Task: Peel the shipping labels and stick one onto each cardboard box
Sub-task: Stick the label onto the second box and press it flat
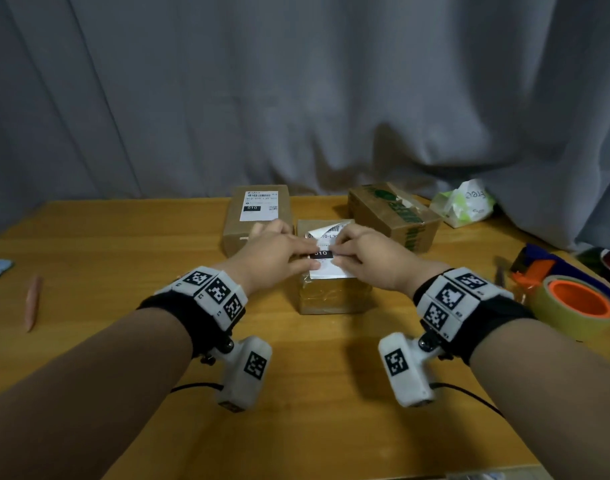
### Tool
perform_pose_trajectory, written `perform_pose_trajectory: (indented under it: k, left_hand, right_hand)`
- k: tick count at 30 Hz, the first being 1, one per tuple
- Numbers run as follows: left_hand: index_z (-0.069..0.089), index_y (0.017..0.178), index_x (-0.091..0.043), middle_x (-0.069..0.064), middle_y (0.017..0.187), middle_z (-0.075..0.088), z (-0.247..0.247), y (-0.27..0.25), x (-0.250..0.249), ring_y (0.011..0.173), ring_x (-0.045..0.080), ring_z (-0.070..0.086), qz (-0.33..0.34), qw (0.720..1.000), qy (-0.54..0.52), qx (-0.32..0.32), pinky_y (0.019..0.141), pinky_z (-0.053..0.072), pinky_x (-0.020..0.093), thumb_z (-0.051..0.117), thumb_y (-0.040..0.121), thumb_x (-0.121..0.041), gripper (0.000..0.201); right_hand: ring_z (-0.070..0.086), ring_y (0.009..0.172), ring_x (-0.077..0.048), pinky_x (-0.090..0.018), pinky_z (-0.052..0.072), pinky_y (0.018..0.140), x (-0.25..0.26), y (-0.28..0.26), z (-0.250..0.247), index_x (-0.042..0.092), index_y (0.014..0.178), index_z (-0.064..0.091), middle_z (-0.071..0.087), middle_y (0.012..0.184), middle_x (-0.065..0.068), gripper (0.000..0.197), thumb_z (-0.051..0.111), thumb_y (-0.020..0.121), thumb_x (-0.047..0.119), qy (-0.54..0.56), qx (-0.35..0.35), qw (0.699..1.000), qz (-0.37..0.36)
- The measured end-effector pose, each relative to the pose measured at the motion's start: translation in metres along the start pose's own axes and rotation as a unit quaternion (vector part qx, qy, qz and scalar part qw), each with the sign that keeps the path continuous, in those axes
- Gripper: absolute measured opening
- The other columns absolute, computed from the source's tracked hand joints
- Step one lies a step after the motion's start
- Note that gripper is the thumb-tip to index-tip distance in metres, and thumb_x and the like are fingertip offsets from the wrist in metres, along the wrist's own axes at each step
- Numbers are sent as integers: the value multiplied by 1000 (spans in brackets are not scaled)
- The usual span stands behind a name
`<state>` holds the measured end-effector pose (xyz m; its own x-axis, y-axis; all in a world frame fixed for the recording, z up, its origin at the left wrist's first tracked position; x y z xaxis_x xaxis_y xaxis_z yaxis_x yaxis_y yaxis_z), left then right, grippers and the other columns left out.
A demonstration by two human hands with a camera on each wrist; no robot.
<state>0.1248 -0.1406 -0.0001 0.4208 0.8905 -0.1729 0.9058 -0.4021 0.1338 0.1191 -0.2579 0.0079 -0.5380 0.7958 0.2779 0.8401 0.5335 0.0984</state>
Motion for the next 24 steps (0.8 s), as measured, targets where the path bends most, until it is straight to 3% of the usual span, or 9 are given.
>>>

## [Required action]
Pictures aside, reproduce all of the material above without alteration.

## [Result for this exercise]
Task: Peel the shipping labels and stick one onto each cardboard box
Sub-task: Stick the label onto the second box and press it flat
### Tool
perform_pose_trajectory, written `perform_pose_trajectory: (indented under it: k, left_hand, right_hand)`
- k: tick count at 30 Hz, the first being 1, one per tuple
- Numbers run as follows: left_hand: index_z (-0.069..0.089), index_y (0.017..0.178), index_x (-0.091..0.043), middle_x (-0.069..0.064), middle_y (0.017..0.187), middle_z (-0.075..0.088), z (-0.247..0.247), y (-0.27..0.25), x (-0.250..0.249), ring_y (0.011..0.173), ring_x (-0.045..0.080), ring_z (-0.070..0.086), qz (-0.33..0.34), qw (0.720..1.000), qy (-0.54..0.52), qx (-0.32..0.32), pinky_y (0.019..0.141), pinky_z (-0.053..0.072), pinky_x (-0.020..0.093), thumb_z (-0.051..0.117), thumb_y (-0.040..0.121), thumb_x (-0.121..0.041), gripper (0.000..0.201); right_hand: ring_z (-0.070..0.086), ring_y (0.009..0.172), ring_x (-0.077..0.048), pinky_x (-0.090..0.018), pinky_z (-0.052..0.072), pinky_y (0.018..0.140), x (-0.25..0.26), y (-0.28..0.26), z (-0.250..0.247), index_x (-0.042..0.092), index_y (0.014..0.178), index_z (-0.064..0.091), middle_z (-0.071..0.087), middle_y (0.012..0.184), middle_x (-0.065..0.068), gripper (0.000..0.197), thumb_z (-0.051..0.111), thumb_y (-0.020..0.121), thumb_x (-0.047..0.119), qy (-0.54..0.56), qx (-0.35..0.35), qw (0.699..1.000), qz (-0.37..0.36)
- The measured end-effector pose, each relative to the pose measured at the motion's start: translation in metres along the start pose's own axes and rotation as a unit quaternion (vector part qx, qy, qz and scalar part qw), each with the sign that keeps the path continuous, in those axes
- Gripper: absolute measured opening
- The other columns absolute, computed from the source's tracked hand joints
- Step one lies a step after the motion's start
- Note that gripper is the thumb-tip to index-tip distance in metres, and thumb_x and the like are fingertip offsets from the wrist in metres, along the wrist's own axes at each step
- Numbers are sent as integers: the value multiplied by 1000 (spans in brackets are not scaled)
- The usual span stands behind a name
`<state>` holds the measured end-effector pose (xyz m; its own x-axis, y-axis; all in a world frame fixed for the recording, z up, its origin at the left wrist's first tracked position; x y z xaxis_x xaxis_y xaxis_z yaxis_x yaxis_y yaxis_z), left then right, grippers and the other columns left out.
A demonstration by two human hands with a camera on each wrist; no robot.
<state>0.1248 -0.1406 -0.0001 0.4208 0.8905 -0.1729 0.9058 -0.4021 0.1338 0.1191 -0.2579 0.0079 -0.5380 0.7958 0.2779 0.8401 0.5335 0.0984</state>
Motion for the next 24 steps (0.8 s), as measured, targets where the path bends most, until it is straight to 3% of the usual span, or 9 are given.
>>>

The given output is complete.